BEGIN Dataset

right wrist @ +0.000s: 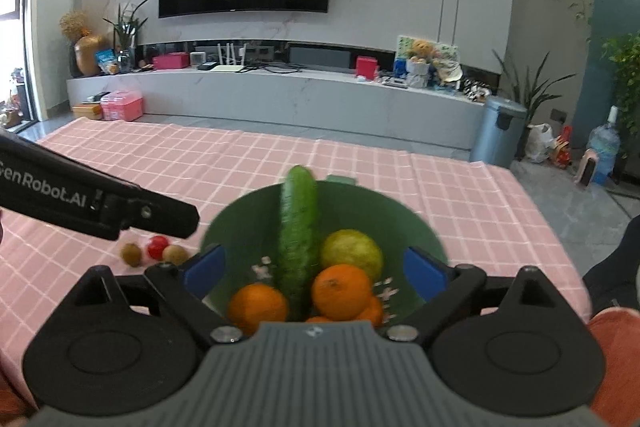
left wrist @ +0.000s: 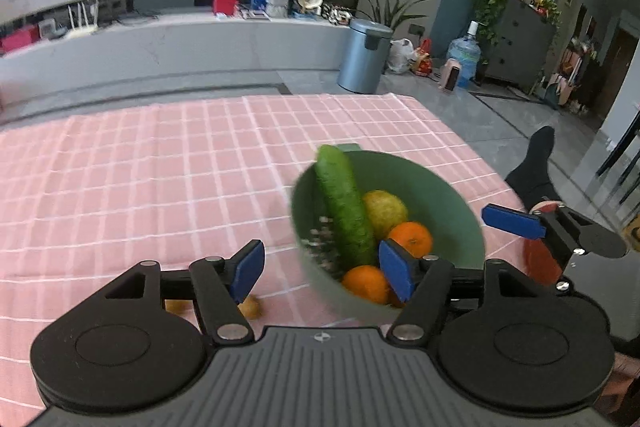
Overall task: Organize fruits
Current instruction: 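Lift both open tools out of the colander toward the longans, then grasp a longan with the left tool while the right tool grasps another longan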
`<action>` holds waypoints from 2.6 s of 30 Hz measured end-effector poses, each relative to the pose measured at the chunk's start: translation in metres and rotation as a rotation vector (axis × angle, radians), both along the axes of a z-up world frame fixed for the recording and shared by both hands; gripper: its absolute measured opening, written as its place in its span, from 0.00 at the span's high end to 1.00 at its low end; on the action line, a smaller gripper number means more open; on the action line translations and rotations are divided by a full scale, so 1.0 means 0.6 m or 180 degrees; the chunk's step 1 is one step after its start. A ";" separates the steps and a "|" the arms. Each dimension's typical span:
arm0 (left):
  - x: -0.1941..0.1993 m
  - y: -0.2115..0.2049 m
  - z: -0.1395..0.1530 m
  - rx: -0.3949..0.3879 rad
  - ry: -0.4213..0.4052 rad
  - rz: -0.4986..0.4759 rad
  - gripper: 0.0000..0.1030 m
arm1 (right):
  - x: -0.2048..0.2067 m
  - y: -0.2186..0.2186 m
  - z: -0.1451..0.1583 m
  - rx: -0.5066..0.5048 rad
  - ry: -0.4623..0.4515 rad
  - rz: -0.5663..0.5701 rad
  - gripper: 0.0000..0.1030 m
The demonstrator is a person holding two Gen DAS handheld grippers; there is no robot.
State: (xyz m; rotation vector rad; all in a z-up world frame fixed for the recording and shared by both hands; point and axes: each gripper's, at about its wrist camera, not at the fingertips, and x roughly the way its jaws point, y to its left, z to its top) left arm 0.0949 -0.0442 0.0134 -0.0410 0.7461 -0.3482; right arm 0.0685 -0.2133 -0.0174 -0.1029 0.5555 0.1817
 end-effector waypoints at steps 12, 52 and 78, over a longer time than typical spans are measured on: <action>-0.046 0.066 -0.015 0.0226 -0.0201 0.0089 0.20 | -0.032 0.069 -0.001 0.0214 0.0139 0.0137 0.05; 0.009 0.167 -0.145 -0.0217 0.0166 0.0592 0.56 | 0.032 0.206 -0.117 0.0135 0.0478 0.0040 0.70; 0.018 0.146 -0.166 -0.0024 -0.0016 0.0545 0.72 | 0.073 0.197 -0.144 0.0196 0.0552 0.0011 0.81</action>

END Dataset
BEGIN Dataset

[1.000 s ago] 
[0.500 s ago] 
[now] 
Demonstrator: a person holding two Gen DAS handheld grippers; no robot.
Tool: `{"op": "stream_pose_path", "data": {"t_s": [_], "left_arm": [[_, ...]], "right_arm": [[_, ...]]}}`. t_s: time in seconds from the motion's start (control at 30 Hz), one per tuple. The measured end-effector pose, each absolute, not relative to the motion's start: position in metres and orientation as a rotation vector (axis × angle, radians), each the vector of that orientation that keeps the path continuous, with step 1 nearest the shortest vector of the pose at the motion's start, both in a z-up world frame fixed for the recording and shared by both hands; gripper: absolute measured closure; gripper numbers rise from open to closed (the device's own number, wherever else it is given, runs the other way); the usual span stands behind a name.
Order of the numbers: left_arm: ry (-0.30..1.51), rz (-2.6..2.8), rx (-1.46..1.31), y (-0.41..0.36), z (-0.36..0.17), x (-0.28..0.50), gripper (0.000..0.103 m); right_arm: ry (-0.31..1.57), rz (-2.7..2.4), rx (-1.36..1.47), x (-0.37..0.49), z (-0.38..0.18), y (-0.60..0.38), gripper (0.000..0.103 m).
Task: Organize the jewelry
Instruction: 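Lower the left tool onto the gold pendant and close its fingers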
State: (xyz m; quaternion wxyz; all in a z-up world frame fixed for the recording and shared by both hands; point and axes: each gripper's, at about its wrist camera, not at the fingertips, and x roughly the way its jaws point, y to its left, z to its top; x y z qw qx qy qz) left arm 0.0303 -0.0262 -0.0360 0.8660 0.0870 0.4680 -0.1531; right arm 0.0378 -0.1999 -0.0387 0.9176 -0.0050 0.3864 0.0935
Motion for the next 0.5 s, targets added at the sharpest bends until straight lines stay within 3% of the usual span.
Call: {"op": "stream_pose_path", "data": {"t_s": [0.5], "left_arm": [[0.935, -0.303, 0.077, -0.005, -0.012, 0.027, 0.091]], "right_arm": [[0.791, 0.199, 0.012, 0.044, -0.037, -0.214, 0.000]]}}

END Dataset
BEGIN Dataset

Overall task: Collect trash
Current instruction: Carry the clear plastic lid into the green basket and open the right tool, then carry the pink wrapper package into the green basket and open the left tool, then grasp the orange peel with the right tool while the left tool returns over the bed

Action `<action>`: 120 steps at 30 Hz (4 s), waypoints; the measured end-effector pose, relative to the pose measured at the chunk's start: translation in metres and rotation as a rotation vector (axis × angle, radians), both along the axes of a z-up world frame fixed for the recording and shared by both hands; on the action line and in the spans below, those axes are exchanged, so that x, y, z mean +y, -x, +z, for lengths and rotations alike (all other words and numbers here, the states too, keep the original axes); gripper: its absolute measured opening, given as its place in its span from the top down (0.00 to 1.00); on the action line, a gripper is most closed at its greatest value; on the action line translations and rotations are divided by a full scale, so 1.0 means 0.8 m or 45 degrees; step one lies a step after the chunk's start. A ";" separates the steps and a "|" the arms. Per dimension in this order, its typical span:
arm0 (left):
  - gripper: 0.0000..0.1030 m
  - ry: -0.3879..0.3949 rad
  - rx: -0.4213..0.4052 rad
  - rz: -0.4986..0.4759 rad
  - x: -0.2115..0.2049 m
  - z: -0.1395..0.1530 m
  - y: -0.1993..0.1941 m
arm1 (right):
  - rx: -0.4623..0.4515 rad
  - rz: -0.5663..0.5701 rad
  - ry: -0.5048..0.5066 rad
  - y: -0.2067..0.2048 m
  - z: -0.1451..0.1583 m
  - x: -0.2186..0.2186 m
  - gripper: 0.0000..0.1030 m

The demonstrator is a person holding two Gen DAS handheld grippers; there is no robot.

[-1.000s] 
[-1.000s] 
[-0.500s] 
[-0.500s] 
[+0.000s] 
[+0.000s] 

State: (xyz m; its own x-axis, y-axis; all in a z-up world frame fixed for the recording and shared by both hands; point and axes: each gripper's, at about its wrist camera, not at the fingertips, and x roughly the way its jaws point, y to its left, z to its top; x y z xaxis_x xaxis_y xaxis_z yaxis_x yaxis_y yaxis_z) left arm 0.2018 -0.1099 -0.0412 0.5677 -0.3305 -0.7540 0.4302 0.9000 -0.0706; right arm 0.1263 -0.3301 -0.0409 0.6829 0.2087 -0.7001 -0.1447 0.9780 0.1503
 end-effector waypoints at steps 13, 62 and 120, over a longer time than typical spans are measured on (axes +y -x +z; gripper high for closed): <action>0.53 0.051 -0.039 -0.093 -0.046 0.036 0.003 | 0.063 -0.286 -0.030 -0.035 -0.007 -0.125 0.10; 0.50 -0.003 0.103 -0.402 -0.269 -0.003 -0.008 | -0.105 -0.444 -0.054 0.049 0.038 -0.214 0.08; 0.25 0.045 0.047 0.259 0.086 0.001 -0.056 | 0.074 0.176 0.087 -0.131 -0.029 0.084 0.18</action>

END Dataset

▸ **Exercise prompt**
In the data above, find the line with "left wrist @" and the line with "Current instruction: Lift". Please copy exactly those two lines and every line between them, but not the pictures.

▸ **Solution to this task**
left wrist @ +0.000s: 
Overall task: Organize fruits
Current instruction: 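Lift both open tools out of the colander toward the longans, then grasp a longan with the left tool while the right tool grasps another longan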

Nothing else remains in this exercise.